I recall starting my graduate degree at SDSU and being a little overwhelmed by the youth there! And I was 28 then! I remember walking around the campus on the first day looking at all the teenaged freshmen, in their high heeled boots (they were in for a brief period in the 90's if you remember) and short skirts - no they weren't hookers in broad daylight - and their smug "I'm so hot and I'm gonna get laid whenever I wanna" attitudes and thinking, "Gals, time and gravity. Happens to everyone." But certainly I didn't contemplate that I would get THIS old, I was just thinking that they would all get as old as I felt then, being ten years older than most of them! Funny how as human beings somehow you don't really believe the rules apply to yourself... this is the primary problem in Washington at the moment...

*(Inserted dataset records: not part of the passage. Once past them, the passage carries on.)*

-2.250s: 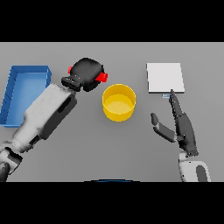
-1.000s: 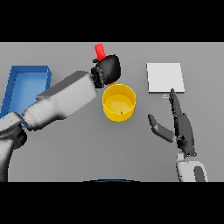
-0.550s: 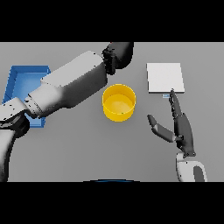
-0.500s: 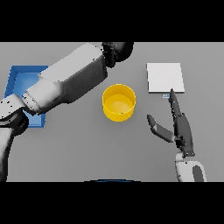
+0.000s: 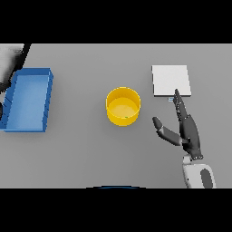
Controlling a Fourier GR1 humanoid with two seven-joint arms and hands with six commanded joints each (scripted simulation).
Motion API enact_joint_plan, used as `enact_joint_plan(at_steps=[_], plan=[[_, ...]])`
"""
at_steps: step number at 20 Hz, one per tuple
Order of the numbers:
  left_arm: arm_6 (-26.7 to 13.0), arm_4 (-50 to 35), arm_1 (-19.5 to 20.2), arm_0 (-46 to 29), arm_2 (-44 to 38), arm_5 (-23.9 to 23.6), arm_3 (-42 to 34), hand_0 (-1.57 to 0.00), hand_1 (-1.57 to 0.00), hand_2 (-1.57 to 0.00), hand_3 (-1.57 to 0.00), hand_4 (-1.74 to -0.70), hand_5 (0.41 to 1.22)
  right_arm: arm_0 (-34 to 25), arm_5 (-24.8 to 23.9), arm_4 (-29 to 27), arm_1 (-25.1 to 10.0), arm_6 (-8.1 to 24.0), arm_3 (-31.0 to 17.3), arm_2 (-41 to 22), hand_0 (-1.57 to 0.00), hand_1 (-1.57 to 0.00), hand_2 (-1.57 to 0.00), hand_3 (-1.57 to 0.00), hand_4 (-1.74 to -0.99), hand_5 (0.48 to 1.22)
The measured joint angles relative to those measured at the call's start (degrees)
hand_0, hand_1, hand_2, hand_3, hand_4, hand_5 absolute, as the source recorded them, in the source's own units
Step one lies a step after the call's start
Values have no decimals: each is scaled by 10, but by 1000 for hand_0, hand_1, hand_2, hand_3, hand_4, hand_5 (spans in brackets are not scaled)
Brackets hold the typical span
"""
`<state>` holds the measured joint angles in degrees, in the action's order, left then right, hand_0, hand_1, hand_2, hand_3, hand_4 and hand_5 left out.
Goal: Pick up the red beaker and tilt it to pour out 1 green nut into yellow bowl. Pick up the yellow bowl and place it on the metallic measuring scale.
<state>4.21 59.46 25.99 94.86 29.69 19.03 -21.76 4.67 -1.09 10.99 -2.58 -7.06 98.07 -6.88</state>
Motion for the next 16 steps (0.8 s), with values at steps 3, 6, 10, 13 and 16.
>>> enact_joint_plan(at_steps=[3,6,10,13,16], plan=[[-12,-107,51,-31,-118,-7,47,-1571,-1571,-1571,-1538,-1738,1221,-6,-2,3,-1,-1,-6,-1,1,1,1,1,-1118,595],[-43,-188,82,-92,-198,-46,63,-1571,-1571,-1571,-1554,-1740,1221,-9,-4,17,-4,0,-14,-6,1,1,1,1,-1132,614],[-117,-258,93,-198,-256,-129,41,-1571,-1571,-1571,-1564,-1740,1221,-10,3,20,-10,-8,-15,-11,1,1,1,1,-1134,632],[-181,-316,91,-265,-304,-166,3,-1571,-1571,-1571,-1567,-1741,1221,-12,8,12,-11,-10,-19,-9,1,1,1,1,-1133,655],[-218,-363,82,-356,-327,-181,-77,-1571,-1571,-1571,-1569,-1741,1221,-7,11,8,-11,-10,-19,-9,1,1,1,1,-1131,669]])
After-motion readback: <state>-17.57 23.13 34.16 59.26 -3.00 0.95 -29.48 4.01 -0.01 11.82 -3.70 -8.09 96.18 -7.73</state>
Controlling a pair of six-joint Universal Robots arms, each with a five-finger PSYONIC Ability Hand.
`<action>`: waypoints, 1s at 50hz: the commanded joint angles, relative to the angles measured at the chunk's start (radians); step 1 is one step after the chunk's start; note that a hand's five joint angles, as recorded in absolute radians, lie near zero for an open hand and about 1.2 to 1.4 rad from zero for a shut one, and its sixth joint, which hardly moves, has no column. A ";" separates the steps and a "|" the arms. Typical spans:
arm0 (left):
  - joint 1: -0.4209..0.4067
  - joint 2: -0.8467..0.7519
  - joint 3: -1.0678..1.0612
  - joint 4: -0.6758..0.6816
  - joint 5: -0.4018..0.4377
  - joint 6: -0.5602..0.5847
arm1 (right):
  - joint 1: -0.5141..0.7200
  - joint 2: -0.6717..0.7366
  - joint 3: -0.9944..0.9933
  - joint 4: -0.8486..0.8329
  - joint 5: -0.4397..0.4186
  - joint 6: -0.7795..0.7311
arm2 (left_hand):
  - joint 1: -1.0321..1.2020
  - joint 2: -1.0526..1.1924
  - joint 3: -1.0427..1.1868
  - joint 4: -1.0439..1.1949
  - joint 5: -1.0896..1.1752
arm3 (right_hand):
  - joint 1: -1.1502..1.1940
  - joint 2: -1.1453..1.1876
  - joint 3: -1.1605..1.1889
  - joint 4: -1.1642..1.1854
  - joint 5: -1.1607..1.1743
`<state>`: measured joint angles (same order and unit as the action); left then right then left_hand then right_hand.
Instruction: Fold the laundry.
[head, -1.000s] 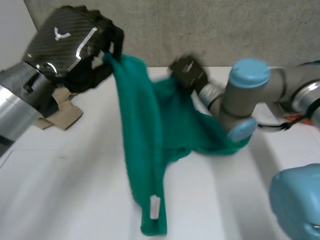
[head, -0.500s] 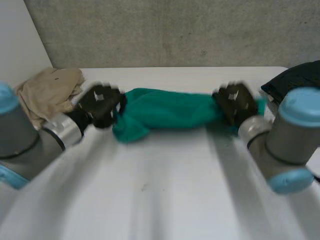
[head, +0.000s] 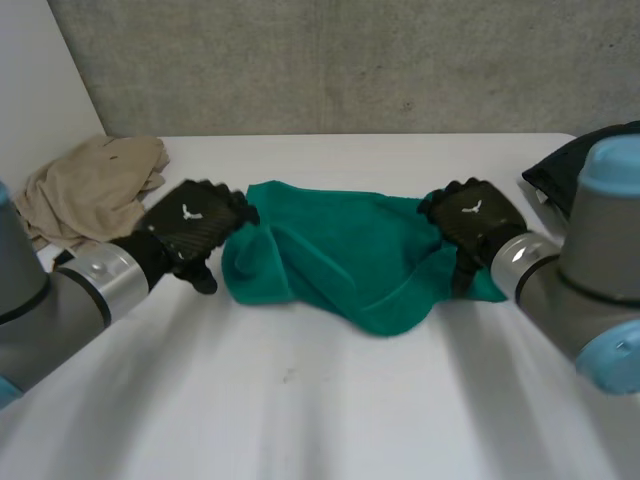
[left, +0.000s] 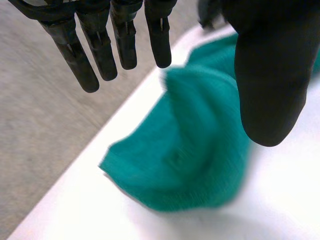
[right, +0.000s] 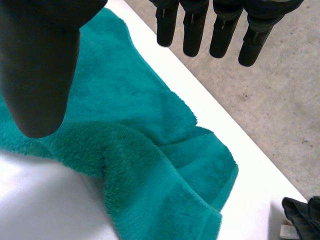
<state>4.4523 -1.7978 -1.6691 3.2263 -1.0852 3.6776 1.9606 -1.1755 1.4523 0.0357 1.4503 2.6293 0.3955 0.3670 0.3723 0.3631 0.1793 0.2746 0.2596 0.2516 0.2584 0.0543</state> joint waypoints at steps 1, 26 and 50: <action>-0.047 0.078 -0.004 -0.010 -0.067 -0.258 | -0.060 0.004 -0.141 0.225 -0.034 0.020 | 0.012 0.040 0.035 0.044 0.053 | -0.085 -0.070 -0.062 -0.069 -0.040; -0.277 -0.271 0.216 -0.209 -0.472 -0.498 | -0.172 0.336 -0.412 0.211 -0.140 -0.368 | -0.067 -0.039 -0.044 -0.035 -0.026 | -0.018 -0.003 0.005 -0.002 0.028; -0.278 -0.474 0.335 -0.025 -0.650 -0.416 | -0.187 0.369 -0.392 0.155 -0.125 -0.267 | 0.338 0.366 0.361 0.370 0.379 | 0.041 0.056 0.064 0.057 0.087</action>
<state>4.1493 -2.2366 -1.3704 3.1347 -1.7161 3.2182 1.7804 -0.7608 1.0123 0.2286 1.3311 2.2964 0.6356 0.6146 0.6135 0.6135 0.4347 0.2460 0.2236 0.2451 0.2355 0.0771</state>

But, no. Nothing really eyeopening to add to the discourse on aging. All I can say is I love my friends, many who emailed with good wishes, I love my SO and the kids - SOv.1 and SOv.2. I love my family who all came to spend the day with me on Saturday before my birthday. When it comes right down to it, its ALL about your relationships with the ones you love and as I lift my fingers, and move on to my toes to count the ones I love and who seem to love me back, I find I run out of appendeges on which to number them and find I am really, really, really lucky. I have a lot of 'people' and that is the prize I get for my birthday.

Wednesday, October 12, 2005

Earthquake, mudslide, hurricane, tsunami... Manmade: Genocide, war, terrorism

Is it just me or does this seem like a bad year?